Web 1.0 history, forgotten web celebrities, old web sites, commentary, and news by Steve Baldwin. Published erratically since 1996.

June 23, 2005

Using Subliminal Terror as a Marketing Tool

I'm always fascinated whenever I see instances of our innermost fears and terrors being expressed in contemporary advertisements. Take this animated ad for Yahoo's DSL service, which I captured this morning from an application called WeatherBug. In it, we see a man, evidently on fire, being propelled past one, possibly two, high-rise buildings. The hottest point of this man's inflammation is superimposed on the topmost point of the high-rise buildings, which makes it appear that the buildings themselves might themselves be exploding into flame.

It is impossible, at least for me, to see this ad without being reminded of the horror of 9/11/01, which happened in my home city of New York. And I very much doubt that I'm alone: the tactile memories of flames, projectiles, falling people, and urban skyscrapers set aflame are etched in our collective psyches and will likely remain so for many years to come.

What were Yahoo's creative people thinking when they commissioned this ad? One cynical interpretation is that they might have viewed this ad's potential for reawakening the fear and horror of four years ago as an advantage in terms of making sure it was memorable: a key point for differentiating successful from unsuccessful ads.

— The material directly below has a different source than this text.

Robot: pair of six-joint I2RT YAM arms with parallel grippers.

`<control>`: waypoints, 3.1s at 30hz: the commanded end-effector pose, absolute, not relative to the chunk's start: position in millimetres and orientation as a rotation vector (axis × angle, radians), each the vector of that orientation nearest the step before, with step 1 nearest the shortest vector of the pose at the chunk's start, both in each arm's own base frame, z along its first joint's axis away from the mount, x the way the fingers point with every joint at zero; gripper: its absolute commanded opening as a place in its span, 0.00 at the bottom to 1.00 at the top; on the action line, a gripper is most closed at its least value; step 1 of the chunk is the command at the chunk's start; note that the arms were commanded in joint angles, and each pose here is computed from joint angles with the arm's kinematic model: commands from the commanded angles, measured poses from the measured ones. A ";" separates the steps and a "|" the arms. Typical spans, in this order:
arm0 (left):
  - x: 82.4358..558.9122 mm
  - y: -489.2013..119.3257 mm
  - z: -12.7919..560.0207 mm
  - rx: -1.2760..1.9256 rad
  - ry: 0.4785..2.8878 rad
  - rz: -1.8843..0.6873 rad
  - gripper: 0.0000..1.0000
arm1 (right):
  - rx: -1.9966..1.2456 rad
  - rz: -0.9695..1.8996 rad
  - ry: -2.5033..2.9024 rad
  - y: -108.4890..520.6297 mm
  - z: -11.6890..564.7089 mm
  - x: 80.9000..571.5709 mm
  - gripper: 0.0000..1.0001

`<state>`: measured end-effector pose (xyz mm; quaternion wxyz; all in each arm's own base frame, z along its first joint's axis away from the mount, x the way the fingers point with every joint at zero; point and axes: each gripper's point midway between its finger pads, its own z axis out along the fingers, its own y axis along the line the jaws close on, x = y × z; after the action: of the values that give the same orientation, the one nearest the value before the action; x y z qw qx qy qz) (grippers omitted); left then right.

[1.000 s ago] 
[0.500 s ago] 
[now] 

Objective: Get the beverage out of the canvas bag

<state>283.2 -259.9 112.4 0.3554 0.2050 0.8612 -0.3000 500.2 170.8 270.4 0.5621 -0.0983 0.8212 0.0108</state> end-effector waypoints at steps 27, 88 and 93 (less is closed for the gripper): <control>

But it is equally likely that none of Yahoo's creative team were aware of the connections that would be made between the burning man in this ad, the flames that might or might not be coming from the building, and our deepest fears and terrors about what might happen again (a story that ran yesterday on posed the likelihood of a major WMD attack within the next 10 years as at high as 70 percent).

If this is so, it suggests that our fears and terrors have become so completely absorbed by our collective unconscious that they will spawn a whole new genre of ads in which terror and its multiple unconscious associations will be used as a powerful new marketing tool.